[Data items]
⁂
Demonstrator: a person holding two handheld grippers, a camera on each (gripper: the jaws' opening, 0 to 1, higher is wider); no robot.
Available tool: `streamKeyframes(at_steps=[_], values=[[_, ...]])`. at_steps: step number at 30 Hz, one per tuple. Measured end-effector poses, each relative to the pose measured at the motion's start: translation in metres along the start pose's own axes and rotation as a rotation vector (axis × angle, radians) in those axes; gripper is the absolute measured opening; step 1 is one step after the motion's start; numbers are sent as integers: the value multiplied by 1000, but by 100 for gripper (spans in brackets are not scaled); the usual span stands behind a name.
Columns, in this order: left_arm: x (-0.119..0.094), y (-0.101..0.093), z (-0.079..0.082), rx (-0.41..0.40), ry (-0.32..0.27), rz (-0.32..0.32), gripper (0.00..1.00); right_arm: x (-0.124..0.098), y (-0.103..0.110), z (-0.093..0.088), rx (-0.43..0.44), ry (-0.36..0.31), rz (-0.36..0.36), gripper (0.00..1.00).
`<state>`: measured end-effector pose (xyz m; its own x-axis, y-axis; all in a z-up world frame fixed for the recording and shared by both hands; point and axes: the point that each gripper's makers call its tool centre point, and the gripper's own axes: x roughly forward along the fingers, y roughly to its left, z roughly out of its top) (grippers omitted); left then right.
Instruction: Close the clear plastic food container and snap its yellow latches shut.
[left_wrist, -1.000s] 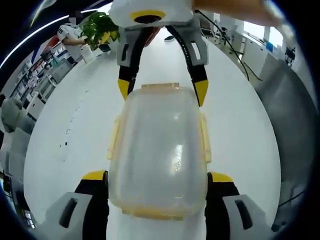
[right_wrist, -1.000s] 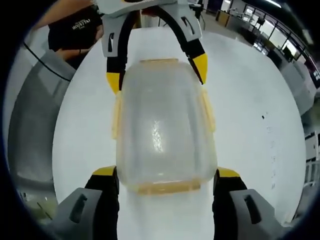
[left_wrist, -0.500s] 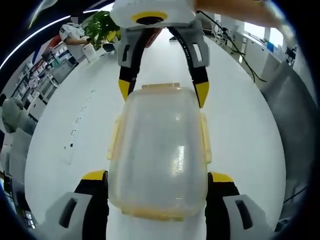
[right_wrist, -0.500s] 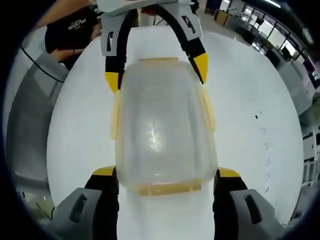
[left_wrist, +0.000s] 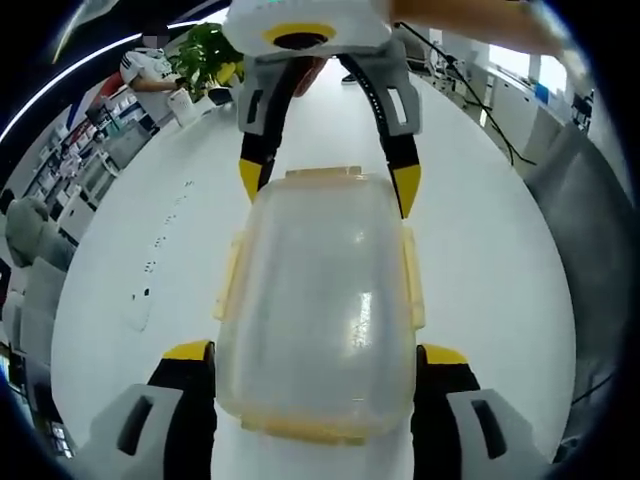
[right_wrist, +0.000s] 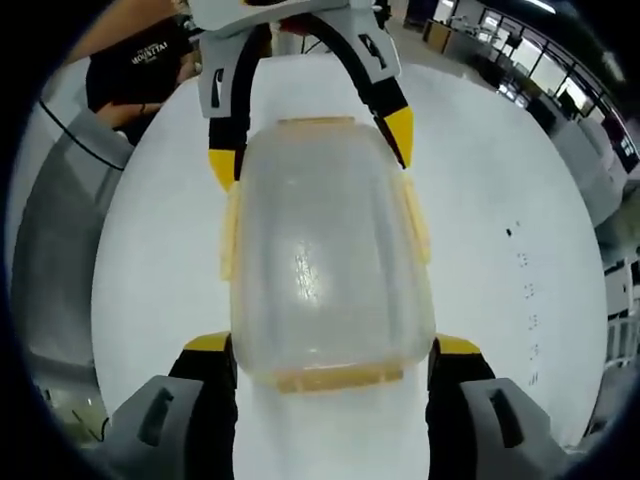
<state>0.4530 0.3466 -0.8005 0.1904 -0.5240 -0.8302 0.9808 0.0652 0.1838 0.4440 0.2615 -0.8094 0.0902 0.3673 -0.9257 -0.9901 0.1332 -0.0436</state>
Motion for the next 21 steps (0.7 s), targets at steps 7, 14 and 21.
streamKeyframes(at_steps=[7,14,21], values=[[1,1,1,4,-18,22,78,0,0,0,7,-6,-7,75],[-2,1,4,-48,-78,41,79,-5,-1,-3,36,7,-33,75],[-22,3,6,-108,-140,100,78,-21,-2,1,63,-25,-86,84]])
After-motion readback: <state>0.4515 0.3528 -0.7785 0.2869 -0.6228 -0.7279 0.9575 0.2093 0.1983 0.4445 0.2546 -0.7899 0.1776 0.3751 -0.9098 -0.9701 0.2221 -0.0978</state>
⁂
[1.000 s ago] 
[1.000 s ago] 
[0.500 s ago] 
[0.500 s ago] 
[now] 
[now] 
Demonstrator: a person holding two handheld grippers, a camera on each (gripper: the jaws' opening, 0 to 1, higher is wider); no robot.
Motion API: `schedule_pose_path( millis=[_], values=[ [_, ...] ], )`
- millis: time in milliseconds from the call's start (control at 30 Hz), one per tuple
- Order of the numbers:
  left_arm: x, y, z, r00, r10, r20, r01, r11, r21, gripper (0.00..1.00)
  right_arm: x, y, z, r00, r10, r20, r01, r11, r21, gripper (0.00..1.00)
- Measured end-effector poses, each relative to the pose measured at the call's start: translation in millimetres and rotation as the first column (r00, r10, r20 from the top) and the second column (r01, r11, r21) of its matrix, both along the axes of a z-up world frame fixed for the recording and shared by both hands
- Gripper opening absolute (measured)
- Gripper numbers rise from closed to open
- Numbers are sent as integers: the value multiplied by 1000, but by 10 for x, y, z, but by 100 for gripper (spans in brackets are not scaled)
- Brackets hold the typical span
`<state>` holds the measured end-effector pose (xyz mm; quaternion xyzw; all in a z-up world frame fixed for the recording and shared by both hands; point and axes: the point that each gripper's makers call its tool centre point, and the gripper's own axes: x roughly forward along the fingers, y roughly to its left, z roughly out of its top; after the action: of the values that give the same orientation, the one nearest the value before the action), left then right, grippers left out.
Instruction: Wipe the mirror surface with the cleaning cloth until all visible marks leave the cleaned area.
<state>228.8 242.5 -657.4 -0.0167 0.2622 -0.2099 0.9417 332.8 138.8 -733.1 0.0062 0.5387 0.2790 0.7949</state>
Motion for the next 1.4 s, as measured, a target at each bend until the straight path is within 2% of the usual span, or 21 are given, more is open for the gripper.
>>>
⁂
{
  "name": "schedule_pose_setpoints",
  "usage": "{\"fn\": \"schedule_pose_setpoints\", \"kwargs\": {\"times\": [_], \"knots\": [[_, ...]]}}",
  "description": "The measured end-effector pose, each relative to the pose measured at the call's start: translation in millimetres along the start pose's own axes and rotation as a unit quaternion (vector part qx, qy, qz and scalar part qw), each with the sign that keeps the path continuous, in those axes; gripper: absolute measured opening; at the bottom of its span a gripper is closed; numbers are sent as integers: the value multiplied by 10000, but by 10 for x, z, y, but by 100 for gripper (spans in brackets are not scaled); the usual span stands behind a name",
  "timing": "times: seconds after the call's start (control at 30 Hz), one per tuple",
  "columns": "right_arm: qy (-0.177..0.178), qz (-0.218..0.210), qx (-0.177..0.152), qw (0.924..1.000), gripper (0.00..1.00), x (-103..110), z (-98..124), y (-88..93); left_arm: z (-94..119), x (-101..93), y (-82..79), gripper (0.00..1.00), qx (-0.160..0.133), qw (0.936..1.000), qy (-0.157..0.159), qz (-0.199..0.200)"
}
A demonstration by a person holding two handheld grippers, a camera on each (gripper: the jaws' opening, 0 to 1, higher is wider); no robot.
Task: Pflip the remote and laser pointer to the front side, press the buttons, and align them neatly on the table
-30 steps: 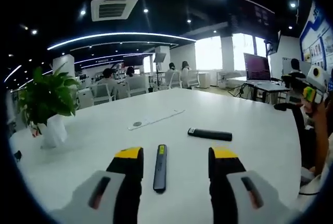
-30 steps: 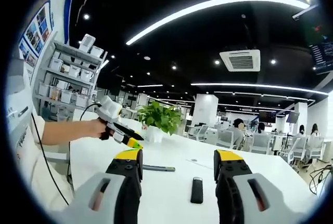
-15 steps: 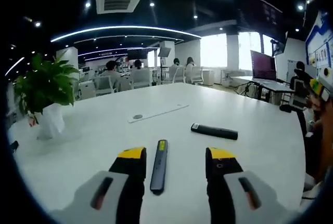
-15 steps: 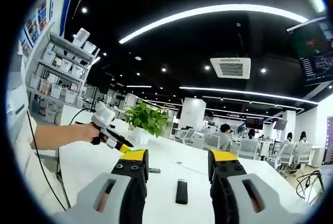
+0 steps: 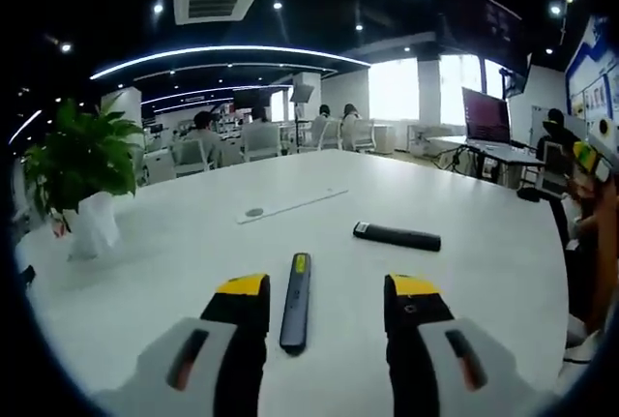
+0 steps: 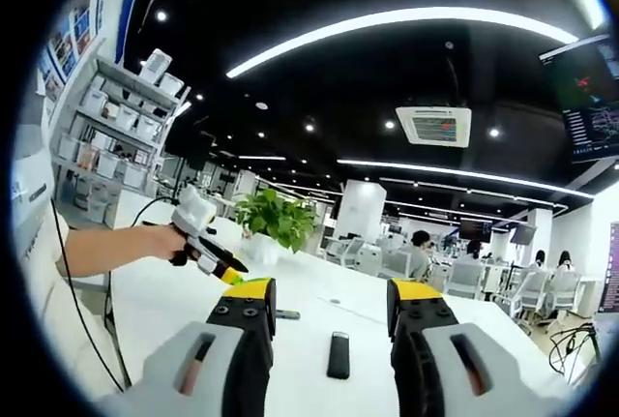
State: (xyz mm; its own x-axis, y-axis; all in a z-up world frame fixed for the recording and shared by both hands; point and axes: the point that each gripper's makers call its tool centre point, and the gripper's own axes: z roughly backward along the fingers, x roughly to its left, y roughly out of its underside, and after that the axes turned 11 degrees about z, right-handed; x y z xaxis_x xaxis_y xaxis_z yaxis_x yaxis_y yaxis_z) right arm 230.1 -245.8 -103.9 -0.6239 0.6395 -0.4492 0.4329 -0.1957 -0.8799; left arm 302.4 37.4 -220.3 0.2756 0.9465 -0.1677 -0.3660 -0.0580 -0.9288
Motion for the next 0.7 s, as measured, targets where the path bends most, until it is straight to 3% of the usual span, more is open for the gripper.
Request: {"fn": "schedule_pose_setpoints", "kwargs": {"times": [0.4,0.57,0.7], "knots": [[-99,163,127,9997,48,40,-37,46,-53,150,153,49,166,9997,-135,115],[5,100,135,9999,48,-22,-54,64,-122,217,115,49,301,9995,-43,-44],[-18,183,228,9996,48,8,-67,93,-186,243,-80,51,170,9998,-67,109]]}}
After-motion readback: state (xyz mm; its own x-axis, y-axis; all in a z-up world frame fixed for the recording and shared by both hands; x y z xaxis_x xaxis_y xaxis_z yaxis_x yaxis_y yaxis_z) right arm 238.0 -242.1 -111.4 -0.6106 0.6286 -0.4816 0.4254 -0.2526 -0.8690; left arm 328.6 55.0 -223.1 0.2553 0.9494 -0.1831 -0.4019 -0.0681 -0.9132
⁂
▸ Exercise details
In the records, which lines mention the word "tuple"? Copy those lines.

▸ Solution to this task
Available tool: `streamKeyframes(at_steps=[_], values=[[_, ...]])`. at_steps: step number at 30 Hz, one per tuple. Measured end-effector poses, each relative to the pose measured at the motion's start: translation in metres along the start pose's own axes and rotation as a rotation vector (axis × angle, radians) in those axes; gripper is the absolute measured opening; step 1 is one step after the motion's start; numbers are sent as integers: the value multiplied by 1000, but by 100 for gripper (spans in brackets are not scaled); the usual span stands behind a name.
- millis: time in milliseconds from the call's start (control at 30 Hz), one per tuple
  "timing": "times: seconds after the call's start (control at 30 Hz), one per tuple",

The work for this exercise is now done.